### MATERIAL SHOWN
====================

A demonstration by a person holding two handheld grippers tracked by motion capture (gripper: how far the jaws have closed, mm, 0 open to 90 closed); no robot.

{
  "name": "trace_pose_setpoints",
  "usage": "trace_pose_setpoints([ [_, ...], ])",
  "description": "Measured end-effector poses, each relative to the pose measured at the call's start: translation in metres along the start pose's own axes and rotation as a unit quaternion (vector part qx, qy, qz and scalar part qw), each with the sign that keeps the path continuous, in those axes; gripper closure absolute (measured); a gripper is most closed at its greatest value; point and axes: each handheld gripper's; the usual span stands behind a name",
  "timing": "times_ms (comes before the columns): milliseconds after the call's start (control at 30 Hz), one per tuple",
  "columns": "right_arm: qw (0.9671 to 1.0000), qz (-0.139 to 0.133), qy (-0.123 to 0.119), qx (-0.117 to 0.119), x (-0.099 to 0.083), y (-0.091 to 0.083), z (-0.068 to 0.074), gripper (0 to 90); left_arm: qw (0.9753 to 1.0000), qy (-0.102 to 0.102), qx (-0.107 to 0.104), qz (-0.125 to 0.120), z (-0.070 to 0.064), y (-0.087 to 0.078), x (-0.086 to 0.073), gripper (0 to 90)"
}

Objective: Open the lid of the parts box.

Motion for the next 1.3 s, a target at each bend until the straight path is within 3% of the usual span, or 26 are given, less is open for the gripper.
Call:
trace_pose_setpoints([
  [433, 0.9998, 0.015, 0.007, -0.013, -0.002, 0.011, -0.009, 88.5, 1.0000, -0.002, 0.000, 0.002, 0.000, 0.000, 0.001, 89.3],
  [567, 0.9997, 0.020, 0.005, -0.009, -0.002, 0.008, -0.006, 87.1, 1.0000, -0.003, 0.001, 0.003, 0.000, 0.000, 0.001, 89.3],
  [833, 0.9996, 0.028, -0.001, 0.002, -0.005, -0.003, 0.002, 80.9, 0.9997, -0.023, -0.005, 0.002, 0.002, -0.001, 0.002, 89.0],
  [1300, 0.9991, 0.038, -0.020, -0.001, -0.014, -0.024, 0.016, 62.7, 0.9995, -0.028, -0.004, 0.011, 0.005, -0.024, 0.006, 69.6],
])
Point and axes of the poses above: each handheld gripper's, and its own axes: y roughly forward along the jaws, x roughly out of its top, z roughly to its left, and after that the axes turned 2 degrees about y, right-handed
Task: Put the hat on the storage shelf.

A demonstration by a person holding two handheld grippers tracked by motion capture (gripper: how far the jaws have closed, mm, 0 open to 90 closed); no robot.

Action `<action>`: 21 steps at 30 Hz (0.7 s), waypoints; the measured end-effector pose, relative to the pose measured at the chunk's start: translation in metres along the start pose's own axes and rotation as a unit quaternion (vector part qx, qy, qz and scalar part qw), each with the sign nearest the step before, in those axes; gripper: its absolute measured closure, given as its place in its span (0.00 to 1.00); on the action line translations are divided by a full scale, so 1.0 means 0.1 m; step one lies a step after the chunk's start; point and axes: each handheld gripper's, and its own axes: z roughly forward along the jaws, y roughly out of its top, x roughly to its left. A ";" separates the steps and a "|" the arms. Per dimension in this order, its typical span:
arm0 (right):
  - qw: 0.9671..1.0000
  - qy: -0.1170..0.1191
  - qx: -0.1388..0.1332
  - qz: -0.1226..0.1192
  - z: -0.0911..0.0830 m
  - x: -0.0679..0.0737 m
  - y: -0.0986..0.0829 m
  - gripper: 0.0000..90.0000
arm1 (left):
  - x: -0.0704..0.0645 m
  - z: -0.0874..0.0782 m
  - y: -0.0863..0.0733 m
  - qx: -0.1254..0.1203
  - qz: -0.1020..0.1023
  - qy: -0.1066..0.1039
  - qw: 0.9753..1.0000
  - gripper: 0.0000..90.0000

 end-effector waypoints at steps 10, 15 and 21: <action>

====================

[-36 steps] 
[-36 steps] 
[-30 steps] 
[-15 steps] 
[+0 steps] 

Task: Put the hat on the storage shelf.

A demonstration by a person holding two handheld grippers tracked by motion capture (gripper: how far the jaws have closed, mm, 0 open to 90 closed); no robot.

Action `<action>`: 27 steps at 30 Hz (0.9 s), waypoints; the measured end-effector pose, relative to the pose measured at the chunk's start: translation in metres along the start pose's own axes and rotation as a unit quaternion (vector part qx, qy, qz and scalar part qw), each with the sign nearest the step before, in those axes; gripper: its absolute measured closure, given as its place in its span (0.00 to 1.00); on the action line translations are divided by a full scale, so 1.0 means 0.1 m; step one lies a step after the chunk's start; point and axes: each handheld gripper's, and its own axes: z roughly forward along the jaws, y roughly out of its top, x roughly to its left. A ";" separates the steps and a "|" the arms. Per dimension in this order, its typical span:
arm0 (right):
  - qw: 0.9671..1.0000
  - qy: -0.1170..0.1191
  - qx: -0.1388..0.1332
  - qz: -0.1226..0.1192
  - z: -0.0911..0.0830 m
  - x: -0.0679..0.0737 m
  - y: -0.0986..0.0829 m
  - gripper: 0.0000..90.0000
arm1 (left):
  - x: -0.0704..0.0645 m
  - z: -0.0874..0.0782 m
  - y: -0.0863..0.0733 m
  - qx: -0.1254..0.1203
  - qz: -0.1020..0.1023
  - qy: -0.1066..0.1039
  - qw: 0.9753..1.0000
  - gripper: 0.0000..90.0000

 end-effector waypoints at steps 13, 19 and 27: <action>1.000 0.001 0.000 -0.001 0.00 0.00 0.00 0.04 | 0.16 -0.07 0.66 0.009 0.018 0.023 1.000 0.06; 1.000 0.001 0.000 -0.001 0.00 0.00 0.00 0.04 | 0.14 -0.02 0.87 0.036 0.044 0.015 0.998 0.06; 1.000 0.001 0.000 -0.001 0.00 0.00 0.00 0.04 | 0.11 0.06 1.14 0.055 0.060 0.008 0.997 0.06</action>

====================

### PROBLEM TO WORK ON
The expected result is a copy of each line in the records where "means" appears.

### EXERCISE ANSWER
Action `<action>`: 21 steps at 30 Hz (0.7 s), waypoints; the measured end-effector pose, relative to the pose measured at the chunk's start: translation in metres along the start pose's own axes and rotation as a unit quaternion (vector part qx, qy, qz and scalar part qw), each with the sign nearest the step before, in those axes; gripper: its absolute measured closure, given as its place in its span (0.00 to 1.00); on the action line translations are divided by a full scale, so 1.0 means 0.1 m; step one lies a step after the chunk's start; point and axes: each handheld gripper's, and its own axes: z roughly forward along the jaws, y roughly out of its top, x roughly to its left. A ";" separates the steps and a "|" the arms. Per dimension in this order, its typical span:
Action `<action>`: 27 steps at 30 Hz (0.9 s), waypoints; the measured end-effector pose, relative to the pose measured at the chunk's start: translation in metres along the start pose's own axes and rotation as a unit quaternion (vector part qx, qy, qz and scalar part qw), each with the sign nearest the step before, in those axes; gripper: its absolute measured closure, given as its place in its span (0.00 to 1.00); on the action line translations are divided by a full scale, so 1.0 means 0.1 m; step one lies a step after the chunk's start; point and axes: each handheld gripper's, and its own axes: z roughly forward along the jaws, y roughly out of its top, x roughly to its left. A ";" separates the steps and a "|" the arms. Per dimension in this order, its typical span:

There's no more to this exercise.